• Description of the task: Nothing should differ between your output and the entries below.

• Source data:
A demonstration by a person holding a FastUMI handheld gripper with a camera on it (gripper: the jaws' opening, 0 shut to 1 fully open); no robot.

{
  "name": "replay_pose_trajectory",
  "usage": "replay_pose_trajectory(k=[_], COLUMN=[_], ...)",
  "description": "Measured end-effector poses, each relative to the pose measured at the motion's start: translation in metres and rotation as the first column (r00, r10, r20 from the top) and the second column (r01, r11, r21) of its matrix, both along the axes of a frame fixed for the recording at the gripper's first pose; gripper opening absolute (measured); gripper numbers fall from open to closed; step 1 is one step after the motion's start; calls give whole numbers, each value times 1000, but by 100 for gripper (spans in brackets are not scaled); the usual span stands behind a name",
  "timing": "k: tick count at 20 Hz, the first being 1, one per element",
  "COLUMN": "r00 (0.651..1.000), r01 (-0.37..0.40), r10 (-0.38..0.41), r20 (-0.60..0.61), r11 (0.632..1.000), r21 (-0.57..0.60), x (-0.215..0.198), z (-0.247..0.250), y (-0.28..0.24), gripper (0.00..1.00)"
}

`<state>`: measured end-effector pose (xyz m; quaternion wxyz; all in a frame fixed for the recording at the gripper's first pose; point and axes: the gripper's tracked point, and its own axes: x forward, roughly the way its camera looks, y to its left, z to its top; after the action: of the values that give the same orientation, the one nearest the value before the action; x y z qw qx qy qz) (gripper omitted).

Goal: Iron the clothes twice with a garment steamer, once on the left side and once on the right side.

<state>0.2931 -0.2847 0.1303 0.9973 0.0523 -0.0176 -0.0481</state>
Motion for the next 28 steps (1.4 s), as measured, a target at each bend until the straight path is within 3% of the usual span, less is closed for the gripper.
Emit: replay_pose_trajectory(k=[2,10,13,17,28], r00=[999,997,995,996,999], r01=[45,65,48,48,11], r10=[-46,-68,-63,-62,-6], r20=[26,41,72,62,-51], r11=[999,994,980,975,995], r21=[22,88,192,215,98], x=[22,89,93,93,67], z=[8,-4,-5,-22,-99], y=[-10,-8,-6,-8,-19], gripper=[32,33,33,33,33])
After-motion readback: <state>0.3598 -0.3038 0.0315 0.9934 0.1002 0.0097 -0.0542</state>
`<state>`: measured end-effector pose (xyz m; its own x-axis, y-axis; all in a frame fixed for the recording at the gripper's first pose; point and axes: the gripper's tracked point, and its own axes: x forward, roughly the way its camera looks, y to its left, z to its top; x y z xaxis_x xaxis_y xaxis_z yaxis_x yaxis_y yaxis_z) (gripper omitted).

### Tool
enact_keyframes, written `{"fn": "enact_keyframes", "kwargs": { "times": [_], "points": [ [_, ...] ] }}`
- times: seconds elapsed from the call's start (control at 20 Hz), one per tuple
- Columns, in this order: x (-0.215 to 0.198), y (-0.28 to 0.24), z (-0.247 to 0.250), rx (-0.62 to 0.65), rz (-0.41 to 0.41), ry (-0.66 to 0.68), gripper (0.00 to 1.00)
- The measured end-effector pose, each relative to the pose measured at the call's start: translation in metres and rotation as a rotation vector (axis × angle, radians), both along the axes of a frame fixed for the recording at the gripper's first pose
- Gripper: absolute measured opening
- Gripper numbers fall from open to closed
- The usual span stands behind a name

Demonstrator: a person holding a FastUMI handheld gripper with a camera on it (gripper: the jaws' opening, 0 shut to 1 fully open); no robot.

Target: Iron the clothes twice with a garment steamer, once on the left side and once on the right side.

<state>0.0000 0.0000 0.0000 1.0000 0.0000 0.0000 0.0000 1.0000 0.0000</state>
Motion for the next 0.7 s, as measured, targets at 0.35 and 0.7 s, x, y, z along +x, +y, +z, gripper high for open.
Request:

• Response to the exercise:
A demonstration by a person holding a FastUMI handheld gripper with a camera on it (gripper: the jaws' opening, 0 shut to 1 fully open); no robot.

{
  "name": "replay_pose_trajectory",
  "usage": "replay_pose_trajectory(k=[_], COLUMN=[_], ...)",
  "description": "Measured end-effector poses, each relative to the pose measured at the motion's start: translation in metres and rotation as the first column (r00, r10, r20 from the top) and the second column (r01, r11, r21) of its matrix, both along the axes of a frame fixed for the recording at the gripper's first pose; gripper opening absolute (measured); gripper numbers fall from open to closed; step 1 is one step after the motion's start; calls give whole numbers, each value times 1000, but by 100 for gripper (spans in brackets are not scaled); the usual span stands behind a name",
  "timing": "k: tick count at 20 Hz, the first being 1, one per element",
  "COLUMN": "r00 (0.651..1.000), r01 (-0.37..0.40), r10 (-0.38..0.41), r20 (-0.60..0.61), r11 (0.632..1.000), r21 (-0.57..0.60), x (-0.215..0.198), z (-0.247..0.250), y (-0.28..0.24), gripper (0.00..1.00)"
}

`<state>`: measured end-effector pose (xyz m; quaternion wxyz; all in a frame fixed for the recording at the gripper's first pose; point and axes: the gripper's tracked point, and its own axes: x forward, roughly the way its camera looks, y to its left, z to its top; after the action: of the values that give the same orientation, the one nearest the value before the action; x y z qw qx qy qz) (gripper omitted).

Goal: Iron the clothes twice with a garment steamer, once on the left side and once on the right side.

<state>0.2931 -0.2847 0.1303 0.9973 0.0523 -0.0176 -0.0481</state>
Motion for the next 28 steps (1.4 s), as measured, a target at each bend until the straight path is within 3% of the usual span, less is closed for the gripper.
Emit: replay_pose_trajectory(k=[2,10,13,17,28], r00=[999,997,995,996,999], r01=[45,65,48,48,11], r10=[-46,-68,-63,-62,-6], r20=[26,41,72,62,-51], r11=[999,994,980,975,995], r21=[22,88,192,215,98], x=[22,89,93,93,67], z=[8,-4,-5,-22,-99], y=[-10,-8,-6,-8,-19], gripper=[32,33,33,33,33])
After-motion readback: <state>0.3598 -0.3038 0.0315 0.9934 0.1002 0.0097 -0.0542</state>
`<state>`: measured end-effector pose (xyz m; its own x-axis, y-axis; all in a frame fixed for the recording at the gripper's first pose; point and axes: the gripper's tracked point, and its own axes: x forward, roughly the way its camera looks, y to its left, z to its top; x y z xaxis_x xaxis_y xaxis_z yaxis_x yaxis_y yaxis_z) (gripper omitted).

### Tool
enact_keyframes, written `{"fn": "enact_keyframes", "kwargs": { "times": [_], "points": [ [_, ...] ] }}`
- times: seconds elapsed from the call's start (control at 20 Hz), one per tuple
- Columns, in this order: x (-0.215 to 0.198), y (-0.28 to 0.24), z (-0.247 to 0.250), rx (-0.62 to 0.65), rz (-0.41 to 0.41), ry (-0.66 to 0.68), gripper (0.00 to 1.00)
- The measured end-effector pose, each relative to the pose measured at the call's start: translation in metres and rotation as a rotation vector (axis × angle, radians), both along the axes of a frame fixed for the recording at the gripper's first pose
- Gripper: absolute measured opening
- Gripper numbers fall from open to closed
- The usual span stands behind a name

Demonstrator: a person holding a FastUMI handheld gripper with a camera on it (gripper: the jaws' opening, 0 shut to 1 fully open); no robot.

Target: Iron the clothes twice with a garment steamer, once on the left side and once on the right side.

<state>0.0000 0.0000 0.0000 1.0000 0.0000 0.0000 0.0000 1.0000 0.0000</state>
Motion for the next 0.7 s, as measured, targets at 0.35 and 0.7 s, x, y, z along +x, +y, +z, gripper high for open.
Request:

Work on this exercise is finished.